I was also very excited about the possibility of launching my first external fund under Jigsaw with other people’s money, but there was actually a fund [called Jigsaw] in the UK when I started talking to LPs and said ‘look, I want to do this data. Look, I want to do this data fund, and I want it to be early stages, “I got a call from them,” and we just saw Jigsaw do this Series D round at Crowdstrike. I realized THAT I would be competing with other Jigsaw companies from an idea-share standpoint, so I thought I’d create my own unique brand before things got too big and too crazy.

TC: Have you included your angel-backed trades in the new fund? I see Rackhouse has 13 portfolio companies.

There are a few that I have agreed to move forward and build positions for the fund, and we are just working on the technicalities of that right now.

TC: The focus is on machine learning and artificial intelligence.

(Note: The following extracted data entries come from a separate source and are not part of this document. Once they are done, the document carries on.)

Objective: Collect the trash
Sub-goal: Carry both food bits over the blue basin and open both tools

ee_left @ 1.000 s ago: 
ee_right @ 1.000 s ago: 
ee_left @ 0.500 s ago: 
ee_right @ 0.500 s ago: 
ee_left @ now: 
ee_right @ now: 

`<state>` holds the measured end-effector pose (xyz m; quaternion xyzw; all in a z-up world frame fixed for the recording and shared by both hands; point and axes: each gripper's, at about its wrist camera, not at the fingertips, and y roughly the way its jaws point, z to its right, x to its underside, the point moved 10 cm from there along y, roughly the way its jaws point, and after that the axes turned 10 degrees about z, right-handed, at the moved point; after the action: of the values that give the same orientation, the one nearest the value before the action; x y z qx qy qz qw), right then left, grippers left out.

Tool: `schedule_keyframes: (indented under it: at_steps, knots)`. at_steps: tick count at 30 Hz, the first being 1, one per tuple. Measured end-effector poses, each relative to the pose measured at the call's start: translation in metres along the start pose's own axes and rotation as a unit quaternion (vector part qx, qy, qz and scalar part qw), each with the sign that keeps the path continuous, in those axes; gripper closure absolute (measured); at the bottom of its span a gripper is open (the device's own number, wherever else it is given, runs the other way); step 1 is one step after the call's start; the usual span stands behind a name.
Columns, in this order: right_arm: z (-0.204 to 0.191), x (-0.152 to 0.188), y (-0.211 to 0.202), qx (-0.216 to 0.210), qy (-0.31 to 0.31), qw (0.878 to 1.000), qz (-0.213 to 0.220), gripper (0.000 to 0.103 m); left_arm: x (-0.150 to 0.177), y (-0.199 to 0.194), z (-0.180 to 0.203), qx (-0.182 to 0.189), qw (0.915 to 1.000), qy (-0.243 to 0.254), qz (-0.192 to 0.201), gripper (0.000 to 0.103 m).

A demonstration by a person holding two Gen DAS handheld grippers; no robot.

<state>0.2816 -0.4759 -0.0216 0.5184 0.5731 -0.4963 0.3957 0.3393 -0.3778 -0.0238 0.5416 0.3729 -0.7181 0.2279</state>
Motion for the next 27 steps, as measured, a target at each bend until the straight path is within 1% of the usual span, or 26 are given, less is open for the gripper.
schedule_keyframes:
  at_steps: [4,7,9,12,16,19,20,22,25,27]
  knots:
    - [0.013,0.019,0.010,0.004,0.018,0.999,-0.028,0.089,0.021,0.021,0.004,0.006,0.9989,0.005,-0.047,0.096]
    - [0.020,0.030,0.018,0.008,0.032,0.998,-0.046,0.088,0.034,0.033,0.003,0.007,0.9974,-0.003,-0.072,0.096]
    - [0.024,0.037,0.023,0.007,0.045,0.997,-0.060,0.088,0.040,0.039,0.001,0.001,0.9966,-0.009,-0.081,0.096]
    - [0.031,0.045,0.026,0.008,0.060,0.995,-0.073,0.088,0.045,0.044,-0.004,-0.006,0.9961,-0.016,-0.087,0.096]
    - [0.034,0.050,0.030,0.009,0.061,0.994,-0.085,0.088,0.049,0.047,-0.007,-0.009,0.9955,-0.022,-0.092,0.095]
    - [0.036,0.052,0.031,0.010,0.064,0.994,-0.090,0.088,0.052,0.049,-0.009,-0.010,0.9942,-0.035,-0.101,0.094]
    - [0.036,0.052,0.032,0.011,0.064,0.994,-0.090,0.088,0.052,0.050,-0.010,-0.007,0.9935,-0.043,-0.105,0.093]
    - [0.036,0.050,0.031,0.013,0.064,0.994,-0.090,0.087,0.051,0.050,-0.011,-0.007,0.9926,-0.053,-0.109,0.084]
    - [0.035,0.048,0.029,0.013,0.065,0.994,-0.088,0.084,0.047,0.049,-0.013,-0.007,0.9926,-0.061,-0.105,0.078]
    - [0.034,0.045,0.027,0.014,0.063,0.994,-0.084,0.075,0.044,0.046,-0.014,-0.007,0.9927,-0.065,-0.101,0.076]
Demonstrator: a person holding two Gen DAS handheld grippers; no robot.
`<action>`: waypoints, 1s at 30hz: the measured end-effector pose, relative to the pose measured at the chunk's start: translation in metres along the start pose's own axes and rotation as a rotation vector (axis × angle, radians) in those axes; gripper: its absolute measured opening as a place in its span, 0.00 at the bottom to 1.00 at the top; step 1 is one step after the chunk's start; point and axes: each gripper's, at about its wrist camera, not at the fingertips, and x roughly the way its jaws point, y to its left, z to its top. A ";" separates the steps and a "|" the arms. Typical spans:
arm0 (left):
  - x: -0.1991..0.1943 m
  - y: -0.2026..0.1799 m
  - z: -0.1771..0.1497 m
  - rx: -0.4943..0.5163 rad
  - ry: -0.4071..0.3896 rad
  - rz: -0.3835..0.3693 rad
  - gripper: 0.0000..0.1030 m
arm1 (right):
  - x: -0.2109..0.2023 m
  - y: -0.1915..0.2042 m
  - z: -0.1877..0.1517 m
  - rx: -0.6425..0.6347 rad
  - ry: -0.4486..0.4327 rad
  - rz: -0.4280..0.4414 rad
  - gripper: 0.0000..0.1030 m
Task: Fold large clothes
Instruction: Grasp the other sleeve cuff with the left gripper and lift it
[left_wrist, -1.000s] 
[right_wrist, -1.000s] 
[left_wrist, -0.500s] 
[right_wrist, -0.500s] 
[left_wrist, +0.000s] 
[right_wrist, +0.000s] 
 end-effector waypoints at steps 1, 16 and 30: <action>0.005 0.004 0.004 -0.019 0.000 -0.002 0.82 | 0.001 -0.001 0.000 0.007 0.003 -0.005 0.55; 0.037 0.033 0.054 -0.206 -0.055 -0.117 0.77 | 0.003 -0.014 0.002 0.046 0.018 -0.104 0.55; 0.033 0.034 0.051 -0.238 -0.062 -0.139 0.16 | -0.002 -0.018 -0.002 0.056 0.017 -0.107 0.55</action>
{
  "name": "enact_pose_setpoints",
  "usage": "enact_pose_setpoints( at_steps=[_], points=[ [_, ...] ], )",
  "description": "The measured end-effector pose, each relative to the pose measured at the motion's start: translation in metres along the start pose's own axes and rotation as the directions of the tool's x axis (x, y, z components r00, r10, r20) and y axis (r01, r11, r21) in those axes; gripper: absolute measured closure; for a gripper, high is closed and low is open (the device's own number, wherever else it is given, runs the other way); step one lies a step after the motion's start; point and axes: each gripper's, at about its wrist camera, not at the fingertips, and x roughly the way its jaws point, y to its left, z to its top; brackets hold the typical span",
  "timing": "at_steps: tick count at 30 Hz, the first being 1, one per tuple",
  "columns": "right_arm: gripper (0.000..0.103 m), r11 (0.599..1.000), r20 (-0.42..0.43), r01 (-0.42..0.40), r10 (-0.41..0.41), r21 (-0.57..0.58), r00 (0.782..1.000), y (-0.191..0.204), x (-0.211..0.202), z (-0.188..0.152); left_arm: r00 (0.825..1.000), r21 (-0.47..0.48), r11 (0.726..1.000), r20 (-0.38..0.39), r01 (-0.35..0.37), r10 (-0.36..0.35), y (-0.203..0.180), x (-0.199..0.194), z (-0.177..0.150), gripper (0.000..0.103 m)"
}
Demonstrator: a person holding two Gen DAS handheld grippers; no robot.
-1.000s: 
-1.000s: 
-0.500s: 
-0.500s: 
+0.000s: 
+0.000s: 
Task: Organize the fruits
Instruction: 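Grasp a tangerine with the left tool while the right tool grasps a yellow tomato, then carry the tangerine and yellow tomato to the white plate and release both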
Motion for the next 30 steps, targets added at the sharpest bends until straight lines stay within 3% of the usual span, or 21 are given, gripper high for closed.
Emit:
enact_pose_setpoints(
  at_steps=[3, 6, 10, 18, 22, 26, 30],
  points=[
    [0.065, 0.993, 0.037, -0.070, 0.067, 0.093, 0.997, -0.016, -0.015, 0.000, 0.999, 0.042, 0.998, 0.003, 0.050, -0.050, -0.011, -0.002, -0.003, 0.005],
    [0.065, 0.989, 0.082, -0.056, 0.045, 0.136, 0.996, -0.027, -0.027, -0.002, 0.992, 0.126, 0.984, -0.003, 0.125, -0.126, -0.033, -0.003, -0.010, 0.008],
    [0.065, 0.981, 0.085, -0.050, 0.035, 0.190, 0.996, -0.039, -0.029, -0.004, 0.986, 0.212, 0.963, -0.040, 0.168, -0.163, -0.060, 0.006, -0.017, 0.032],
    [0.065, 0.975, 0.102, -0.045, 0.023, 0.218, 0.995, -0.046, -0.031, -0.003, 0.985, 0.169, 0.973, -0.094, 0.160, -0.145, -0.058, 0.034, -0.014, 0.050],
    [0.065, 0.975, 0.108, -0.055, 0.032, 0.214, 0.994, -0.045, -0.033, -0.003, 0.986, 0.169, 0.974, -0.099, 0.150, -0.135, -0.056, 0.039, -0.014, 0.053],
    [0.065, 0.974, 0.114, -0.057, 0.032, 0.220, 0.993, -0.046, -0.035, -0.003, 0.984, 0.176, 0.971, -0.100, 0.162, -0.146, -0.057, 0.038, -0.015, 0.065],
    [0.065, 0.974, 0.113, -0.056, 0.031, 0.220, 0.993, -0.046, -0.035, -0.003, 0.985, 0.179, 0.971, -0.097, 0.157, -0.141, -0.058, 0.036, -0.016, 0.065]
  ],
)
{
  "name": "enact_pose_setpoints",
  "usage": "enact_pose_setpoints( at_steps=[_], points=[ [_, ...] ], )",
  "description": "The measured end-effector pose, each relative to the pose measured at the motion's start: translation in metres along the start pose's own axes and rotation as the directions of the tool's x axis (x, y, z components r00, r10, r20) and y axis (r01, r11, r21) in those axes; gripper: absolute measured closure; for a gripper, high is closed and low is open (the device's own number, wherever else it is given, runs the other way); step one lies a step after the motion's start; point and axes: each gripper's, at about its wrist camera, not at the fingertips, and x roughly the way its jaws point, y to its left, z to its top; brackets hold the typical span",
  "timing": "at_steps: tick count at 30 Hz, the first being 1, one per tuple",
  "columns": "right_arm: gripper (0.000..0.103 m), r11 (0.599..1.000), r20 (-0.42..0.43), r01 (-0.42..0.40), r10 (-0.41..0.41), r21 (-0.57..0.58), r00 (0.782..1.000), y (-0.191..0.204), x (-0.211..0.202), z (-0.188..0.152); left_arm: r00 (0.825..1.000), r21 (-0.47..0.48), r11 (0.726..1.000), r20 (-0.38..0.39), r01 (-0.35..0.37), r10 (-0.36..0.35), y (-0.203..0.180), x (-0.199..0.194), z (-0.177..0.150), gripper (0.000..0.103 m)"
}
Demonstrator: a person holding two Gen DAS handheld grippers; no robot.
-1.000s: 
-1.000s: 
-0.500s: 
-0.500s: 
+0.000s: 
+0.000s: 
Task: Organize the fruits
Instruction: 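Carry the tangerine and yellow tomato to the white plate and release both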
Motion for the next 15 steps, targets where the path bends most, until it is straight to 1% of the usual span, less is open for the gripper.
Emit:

Yes, I think there are amazing opportunities outside the traditional focus areas of the industry, and as long as you can find rigorous applications like ARTIFICIAL intelligence, the competition will also be greatly reduced. Those [deals] that are not in the range of many [risk] firms are the games I want to play. I think the opportunity — no matter what industry, no matter what region — is biased in favor of domain experts.

TC: I wonder if that also explains the size of your fund — you want to stay out of the hit zone of most venture firms.

I wanted to make sure I was building a fund that would allow me to be actively involved in the company at an early stage.

Matt Oko and Zach [Data Collective] are good friends of mine — in fact, they’re mentors and the little LP of the fund, and they talked to me about how they got started. But now they’re managing over a billion dollars in assets, and the people I [like to back] are two people who are working part-time and ready to take risks, and [a company the size of Data Collective] has basically priced itself out of the startup and pre-seed phase, which I like. At this stage, I have a lot of useful experience. I also think at this stage, if you have domain expertise, you don’t need five quarters of financials to be trusted.